ÖPP im Bundesfernstraßenbau intransparent und schädlich

Risiken werden auf den Mittelstand abgewälzt. Wirtschaftlichkeit und Effizienz umstritten.

Gemeinsame Presseinformation von Bundesvereinigung Mittelständische Bauunternehmer (BVMB) und Zentralverband Deutsches Baugewerbe (ZDB):

Die mittelständische Bauwirtschaft wird bei den ÖPP-Großprojekten im Bundesfernstraßenbau nahezu komplett ausgegrenzt. In einem gemeinsamen Brief an Bundesminister Ramsauer haben die Präsidenten der Bundesvereinigung Mittelständischer Bauunternehmen, Thorsten Bode und des Zentralverband Deutsches Baugewerbe, Dr.-Ing. Hans-Hartwig Loewenstein, daher mit Nachdruck weitere ÖPP-Projekte im Bundesfernstraßenbau abgelehnt: „ÖPP-Projekte im Bundesfernstraßenbau schaden den gewachsenen Strukturen der mittelständisch geprägten deutschen Bauwirtschaft mit ihren vielen qualifizierten Arbeitsplätzen im Verkehrswegebau.“

Dabei haben die Baubetriebe des Mittelstandes über Jahrzehnte bei Ausschreibungen im Bundesfernstraßenbau, u.a. durch leistungsfähige Bietergemeinschaften, ihre Wettbewerbsfähigkeit unter Beweis gestellt und als Hauptunternehmer mit eigenem Stammpersonal Tausende von Autobahnkilometern mit hoher Qualität und Pünktlichkeit neu- und ausgebaut. Bei ÖPP (öffentlich-private Partnerschaft) bleibt dem Mittelstand oft nur die ruinöse Nachunternehmerposition bei in- und ausländischen Generalunternehmen, die als Konzessionsnehmer auftreten.
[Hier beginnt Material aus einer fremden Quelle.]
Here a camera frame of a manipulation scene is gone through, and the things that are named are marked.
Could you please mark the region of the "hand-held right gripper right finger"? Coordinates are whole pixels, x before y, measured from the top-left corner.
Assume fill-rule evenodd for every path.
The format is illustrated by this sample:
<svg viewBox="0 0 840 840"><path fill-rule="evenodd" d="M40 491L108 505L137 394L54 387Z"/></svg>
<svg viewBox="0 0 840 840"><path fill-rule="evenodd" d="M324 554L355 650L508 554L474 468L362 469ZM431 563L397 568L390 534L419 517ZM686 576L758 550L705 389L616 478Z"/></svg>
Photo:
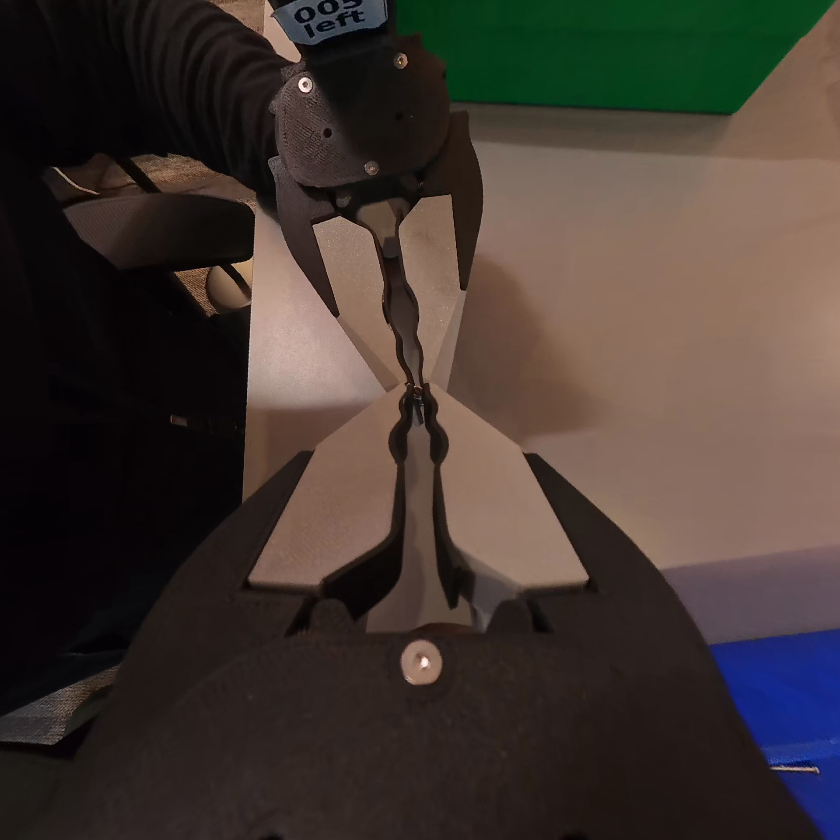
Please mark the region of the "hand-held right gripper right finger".
<svg viewBox="0 0 840 840"><path fill-rule="evenodd" d="M435 384L424 394L437 573L450 606L488 627L504 602L590 577L521 448Z"/></svg>

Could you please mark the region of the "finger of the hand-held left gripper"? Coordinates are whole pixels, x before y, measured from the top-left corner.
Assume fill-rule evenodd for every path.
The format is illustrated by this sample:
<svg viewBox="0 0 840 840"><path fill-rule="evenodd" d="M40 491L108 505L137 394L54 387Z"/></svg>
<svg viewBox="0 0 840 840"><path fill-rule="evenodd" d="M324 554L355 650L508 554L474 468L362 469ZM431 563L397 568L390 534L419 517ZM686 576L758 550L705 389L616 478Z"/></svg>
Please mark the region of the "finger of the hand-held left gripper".
<svg viewBox="0 0 840 840"><path fill-rule="evenodd" d="M383 387L403 386L406 374L383 309L385 279L375 237L344 217L320 222L313 231L339 309L340 327Z"/></svg>
<svg viewBox="0 0 840 840"><path fill-rule="evenodd" d="M448 389L466 301L459 283L452 197L421 198L398 234L405 279L416 302L423 380Z"/></svg>

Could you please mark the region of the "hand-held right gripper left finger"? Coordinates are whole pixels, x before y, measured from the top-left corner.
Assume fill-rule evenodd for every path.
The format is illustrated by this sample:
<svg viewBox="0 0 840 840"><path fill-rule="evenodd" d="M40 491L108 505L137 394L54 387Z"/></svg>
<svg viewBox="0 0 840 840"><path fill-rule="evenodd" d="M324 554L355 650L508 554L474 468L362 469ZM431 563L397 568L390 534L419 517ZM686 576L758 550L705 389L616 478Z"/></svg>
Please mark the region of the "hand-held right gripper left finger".
<svg viewBox="0 0 840 840"><path fill-rule="evenodd" d="M411 392L395 389L311 453L248 584L340 601L361 618L403 567Z"/></svg>

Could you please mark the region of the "green plastic bin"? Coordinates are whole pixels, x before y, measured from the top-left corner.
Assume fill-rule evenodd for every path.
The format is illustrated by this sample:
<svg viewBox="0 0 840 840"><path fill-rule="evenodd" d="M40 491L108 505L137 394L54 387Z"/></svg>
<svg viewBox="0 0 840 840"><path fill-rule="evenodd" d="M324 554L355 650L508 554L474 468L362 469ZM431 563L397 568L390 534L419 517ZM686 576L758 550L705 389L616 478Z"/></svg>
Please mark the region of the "green plastic bin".
<svg viewBox="0 0 840 840"><path fill-rule="evenodd" d="M456 102L731 115L831 1L399 1Z"/></svg>

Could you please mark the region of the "large blue plastic bin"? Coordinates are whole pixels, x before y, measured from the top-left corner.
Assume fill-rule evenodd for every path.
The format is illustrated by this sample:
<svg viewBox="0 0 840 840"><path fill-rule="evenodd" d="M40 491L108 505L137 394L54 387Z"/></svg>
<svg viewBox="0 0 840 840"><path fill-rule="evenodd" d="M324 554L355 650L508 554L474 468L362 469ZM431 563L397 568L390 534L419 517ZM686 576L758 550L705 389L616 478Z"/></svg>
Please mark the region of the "large blue plastic bin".
<svg viewBox="0 0 840 840"><path fill-rule="evenodd" d="M731 697L772 763L812 763L821 775L777 773L824 838L839 838L839 631L710 648Z"/></svg>

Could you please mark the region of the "person's left forearm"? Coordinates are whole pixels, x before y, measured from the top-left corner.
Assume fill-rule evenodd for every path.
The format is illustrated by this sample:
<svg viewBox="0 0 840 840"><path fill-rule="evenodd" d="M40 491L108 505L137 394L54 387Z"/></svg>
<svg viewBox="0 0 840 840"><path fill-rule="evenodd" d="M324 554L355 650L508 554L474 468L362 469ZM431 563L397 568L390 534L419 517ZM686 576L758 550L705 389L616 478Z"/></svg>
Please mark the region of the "person's left forearm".
<svg viewBox="0 0 840 840"><path fill-rule="evenodd" d="M177 154L273 193L288 63L200 1L1 3L2 155L43 169Z"/></svg>

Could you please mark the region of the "person's body in black clothes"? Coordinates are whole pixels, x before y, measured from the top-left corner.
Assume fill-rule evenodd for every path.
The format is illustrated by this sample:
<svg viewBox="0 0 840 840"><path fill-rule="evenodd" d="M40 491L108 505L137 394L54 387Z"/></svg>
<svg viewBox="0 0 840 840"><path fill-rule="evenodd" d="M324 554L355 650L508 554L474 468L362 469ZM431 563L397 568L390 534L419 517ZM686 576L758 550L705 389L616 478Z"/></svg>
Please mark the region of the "person's body in black clothes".
<svg viewBox="0 0 840 840"><path fill-rule="evenodd" d="M241 498L242 346L2 150L2 714L117 663Z"/></svg>
Die Erfahrung der vergangenen Jahre hat gezeigt, dass die Konzessionsnehmer alle finanziellen und technischen Risiken soweit wie möglich auf die nachgeordnete Ebene der bauausführenden Unternehmen abwälzen. Es hat sich auch gezeigt, dass die erhofften Vorteile der wirtschaftlicheren und effizienteren Durchführung zweifelhaft sind. Der Bundesrechnungshof hat in seinem Gutachten vom 5. Januar 2009 methodische Fehler bei der Wirtschaftlichkeitsberechnung und eine fehlende transparente Darstellung zukünftiger Kosten von ÖPP für die öffentlichen Haushalte bemängelt. Auch Baden-Württemberg, Niedersachsen und Nordrhein-Westfalen haben Zweifel an der Wirtschaftlichkeit von ÖPP-Projekten geäußert, die dort im Rahmen der 2. Staffel von ÖPP-Projekten im Bundesfernstraßenbau errichtet werden sollen.

Es ist sehr fraglich, ob der als Vorteil benannte frühzeitigere und schnellere Bau von Autobahnen tatsächlich eine unwirtschaftliche Realisierung über Laufzeiten von 30 Jahren rechtfertigt. Zumal die mittelständische Bauwirtschaft umfangreiche Anregungen für ein besseres Baustellenmanagement und neue Wege der Fernstraßenfinanzierung gegeben hat.

Das Interesse von überwiegend ausländischen Baukonzernen an ÖPP-Projekten darf nicht höher bewertet werden, als das der mittelständisch strukturierten deutschen Bauwirtschaft mit ihren einheimischen Arbeitnehmern.